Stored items
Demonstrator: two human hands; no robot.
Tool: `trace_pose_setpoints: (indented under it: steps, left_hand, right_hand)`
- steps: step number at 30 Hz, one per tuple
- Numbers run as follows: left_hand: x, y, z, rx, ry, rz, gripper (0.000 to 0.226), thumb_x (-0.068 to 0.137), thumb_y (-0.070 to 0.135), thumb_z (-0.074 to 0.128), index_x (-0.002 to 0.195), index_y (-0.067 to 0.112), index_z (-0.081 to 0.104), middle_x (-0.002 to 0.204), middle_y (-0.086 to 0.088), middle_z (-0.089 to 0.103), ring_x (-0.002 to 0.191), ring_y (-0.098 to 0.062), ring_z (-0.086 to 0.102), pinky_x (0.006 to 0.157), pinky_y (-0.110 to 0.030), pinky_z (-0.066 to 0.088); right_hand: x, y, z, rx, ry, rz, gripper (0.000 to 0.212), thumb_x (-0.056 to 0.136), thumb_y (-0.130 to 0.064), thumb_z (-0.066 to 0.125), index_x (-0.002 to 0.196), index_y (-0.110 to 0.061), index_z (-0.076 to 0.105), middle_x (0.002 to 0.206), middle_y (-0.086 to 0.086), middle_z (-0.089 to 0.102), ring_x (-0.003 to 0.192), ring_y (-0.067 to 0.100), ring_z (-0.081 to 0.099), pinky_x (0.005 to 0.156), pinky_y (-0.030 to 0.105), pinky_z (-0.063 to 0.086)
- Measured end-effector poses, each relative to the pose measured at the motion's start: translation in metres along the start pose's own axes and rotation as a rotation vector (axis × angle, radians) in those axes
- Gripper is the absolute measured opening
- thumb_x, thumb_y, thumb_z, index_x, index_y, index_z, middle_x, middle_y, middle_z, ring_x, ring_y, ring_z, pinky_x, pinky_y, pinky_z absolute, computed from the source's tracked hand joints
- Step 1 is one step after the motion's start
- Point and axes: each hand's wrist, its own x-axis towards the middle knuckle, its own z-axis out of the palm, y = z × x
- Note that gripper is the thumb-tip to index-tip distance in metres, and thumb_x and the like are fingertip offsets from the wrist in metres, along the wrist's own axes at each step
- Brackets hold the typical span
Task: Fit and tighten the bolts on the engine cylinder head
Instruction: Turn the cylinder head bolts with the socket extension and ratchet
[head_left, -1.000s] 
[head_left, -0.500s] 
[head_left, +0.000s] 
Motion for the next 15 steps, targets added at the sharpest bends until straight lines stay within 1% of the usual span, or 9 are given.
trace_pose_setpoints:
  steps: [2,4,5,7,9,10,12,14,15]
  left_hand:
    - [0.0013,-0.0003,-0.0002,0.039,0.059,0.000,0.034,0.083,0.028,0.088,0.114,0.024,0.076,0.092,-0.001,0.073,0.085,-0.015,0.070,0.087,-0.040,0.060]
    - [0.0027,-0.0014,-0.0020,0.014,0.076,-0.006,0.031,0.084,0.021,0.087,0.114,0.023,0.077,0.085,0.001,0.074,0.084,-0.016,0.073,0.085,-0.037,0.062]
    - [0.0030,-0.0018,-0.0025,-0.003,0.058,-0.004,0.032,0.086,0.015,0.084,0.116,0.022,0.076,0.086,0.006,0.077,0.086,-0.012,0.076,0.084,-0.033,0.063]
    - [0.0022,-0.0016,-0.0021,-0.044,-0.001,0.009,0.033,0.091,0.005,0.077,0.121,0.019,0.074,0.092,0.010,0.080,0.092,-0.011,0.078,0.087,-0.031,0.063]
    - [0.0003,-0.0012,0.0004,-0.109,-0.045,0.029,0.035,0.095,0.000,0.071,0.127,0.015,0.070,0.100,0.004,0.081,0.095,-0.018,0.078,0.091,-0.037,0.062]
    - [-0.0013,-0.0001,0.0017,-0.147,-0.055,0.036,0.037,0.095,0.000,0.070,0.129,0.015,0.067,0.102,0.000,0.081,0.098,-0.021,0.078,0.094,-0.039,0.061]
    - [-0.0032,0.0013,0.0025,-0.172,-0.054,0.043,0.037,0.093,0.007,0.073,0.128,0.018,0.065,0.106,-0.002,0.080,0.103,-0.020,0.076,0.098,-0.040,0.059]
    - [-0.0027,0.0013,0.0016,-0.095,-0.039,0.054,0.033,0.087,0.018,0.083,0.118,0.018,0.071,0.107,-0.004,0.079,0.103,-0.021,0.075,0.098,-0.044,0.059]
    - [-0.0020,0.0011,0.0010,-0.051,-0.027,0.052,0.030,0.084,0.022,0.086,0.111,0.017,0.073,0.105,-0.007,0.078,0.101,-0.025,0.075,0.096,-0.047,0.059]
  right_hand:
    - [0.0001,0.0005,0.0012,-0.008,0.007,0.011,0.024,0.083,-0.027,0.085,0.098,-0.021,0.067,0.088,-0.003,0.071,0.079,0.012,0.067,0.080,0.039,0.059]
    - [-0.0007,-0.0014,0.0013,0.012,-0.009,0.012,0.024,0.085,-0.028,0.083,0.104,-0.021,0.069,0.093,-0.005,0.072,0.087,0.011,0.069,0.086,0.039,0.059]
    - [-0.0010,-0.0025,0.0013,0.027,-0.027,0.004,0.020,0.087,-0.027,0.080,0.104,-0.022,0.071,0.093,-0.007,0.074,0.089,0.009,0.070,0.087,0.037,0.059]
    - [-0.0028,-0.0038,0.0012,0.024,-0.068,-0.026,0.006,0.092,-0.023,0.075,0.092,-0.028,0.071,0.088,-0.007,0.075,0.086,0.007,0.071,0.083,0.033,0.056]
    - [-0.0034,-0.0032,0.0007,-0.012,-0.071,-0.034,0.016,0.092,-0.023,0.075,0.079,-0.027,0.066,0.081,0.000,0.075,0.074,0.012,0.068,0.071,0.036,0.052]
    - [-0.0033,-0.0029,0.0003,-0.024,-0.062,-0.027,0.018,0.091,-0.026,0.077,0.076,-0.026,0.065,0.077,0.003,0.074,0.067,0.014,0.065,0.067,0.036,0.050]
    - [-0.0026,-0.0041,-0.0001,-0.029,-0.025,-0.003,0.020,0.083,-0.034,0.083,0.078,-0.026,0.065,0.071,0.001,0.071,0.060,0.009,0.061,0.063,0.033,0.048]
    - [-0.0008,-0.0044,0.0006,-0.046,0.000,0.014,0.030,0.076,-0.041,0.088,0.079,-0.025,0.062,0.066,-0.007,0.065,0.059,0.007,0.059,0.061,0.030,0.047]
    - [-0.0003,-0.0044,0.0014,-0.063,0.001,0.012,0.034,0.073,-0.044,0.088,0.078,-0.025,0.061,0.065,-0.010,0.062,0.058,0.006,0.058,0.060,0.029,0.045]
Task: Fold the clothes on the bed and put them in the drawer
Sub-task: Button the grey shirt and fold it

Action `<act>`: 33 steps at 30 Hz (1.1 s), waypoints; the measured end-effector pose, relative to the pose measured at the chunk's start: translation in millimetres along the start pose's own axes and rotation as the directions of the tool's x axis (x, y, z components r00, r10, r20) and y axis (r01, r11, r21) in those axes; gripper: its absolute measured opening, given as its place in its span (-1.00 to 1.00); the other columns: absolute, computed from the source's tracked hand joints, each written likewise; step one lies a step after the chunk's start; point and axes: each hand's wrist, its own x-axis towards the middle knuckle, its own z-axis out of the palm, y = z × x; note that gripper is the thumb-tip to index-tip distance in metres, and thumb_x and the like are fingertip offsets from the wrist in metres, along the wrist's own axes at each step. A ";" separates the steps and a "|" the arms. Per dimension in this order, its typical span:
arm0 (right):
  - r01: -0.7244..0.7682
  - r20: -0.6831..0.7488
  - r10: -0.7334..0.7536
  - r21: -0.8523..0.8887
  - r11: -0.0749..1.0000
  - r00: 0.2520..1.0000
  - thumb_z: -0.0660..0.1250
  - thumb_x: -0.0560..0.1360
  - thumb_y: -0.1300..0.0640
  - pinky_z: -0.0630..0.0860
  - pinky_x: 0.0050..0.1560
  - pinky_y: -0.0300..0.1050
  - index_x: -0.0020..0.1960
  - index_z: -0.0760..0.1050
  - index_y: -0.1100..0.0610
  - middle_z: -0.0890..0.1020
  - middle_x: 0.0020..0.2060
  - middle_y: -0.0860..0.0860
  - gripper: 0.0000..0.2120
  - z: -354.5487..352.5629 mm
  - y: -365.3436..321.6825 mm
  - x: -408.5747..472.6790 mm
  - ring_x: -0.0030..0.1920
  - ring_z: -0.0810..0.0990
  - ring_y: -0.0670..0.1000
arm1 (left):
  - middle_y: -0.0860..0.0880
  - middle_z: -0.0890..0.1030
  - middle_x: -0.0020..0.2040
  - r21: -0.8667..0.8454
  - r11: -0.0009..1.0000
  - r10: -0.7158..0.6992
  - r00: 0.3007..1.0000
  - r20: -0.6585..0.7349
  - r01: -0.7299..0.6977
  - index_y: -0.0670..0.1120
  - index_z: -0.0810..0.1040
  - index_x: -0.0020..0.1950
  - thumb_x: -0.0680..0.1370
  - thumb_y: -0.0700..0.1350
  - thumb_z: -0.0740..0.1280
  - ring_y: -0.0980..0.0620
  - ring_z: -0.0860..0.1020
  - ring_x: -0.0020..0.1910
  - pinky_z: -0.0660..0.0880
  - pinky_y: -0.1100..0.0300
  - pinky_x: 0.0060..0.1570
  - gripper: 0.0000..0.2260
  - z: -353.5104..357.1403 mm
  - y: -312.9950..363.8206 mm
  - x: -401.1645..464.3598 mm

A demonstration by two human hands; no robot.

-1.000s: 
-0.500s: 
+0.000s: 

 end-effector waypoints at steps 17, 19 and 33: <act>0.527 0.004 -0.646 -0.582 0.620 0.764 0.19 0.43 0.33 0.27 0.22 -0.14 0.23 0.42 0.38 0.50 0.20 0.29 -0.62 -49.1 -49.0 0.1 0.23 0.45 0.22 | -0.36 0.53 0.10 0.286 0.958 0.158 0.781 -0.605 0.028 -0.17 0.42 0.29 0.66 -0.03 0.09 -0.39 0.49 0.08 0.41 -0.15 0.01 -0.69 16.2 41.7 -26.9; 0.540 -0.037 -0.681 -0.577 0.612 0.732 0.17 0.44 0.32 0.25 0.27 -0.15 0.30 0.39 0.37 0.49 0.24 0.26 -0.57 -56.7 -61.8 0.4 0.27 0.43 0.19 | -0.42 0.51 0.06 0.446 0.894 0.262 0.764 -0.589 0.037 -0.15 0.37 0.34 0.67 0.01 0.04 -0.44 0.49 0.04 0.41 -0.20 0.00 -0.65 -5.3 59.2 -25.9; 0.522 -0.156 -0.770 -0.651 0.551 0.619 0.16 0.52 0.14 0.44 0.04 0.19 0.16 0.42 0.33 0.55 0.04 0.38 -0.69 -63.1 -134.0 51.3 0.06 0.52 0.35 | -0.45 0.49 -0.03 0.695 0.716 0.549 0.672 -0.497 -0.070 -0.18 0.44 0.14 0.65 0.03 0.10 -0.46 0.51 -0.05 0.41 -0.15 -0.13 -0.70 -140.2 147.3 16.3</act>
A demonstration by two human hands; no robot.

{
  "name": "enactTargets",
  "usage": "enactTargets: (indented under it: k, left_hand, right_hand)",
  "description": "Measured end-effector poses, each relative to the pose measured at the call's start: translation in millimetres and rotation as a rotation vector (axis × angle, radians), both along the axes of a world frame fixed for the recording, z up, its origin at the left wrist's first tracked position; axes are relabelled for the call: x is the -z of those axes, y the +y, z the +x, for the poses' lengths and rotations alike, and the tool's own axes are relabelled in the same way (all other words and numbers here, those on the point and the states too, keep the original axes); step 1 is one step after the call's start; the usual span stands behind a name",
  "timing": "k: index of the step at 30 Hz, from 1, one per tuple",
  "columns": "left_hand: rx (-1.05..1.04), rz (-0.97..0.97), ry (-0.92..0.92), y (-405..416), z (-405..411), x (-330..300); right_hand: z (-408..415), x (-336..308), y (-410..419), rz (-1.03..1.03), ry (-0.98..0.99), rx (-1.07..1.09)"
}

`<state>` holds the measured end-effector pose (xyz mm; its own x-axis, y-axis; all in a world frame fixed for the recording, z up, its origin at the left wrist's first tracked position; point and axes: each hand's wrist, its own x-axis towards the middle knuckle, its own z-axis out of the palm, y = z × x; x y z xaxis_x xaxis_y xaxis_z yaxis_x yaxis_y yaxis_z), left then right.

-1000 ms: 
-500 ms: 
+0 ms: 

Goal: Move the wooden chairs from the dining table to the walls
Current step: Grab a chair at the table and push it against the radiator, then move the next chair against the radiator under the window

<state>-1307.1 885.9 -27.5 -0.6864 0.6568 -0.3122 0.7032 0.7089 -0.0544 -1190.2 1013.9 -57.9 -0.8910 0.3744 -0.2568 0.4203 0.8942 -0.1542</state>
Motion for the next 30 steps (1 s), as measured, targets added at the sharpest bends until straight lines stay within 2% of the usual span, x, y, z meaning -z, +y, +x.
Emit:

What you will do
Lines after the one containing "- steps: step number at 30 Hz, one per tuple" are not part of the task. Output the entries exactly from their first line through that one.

Solution to this task
Demonstrator: two human hands; no robot.
Tool: `trace_pose_setpoints: (indented under it: steps, left_hand, right_hand)`
- steps: step number at 30 Hz, one per tuple

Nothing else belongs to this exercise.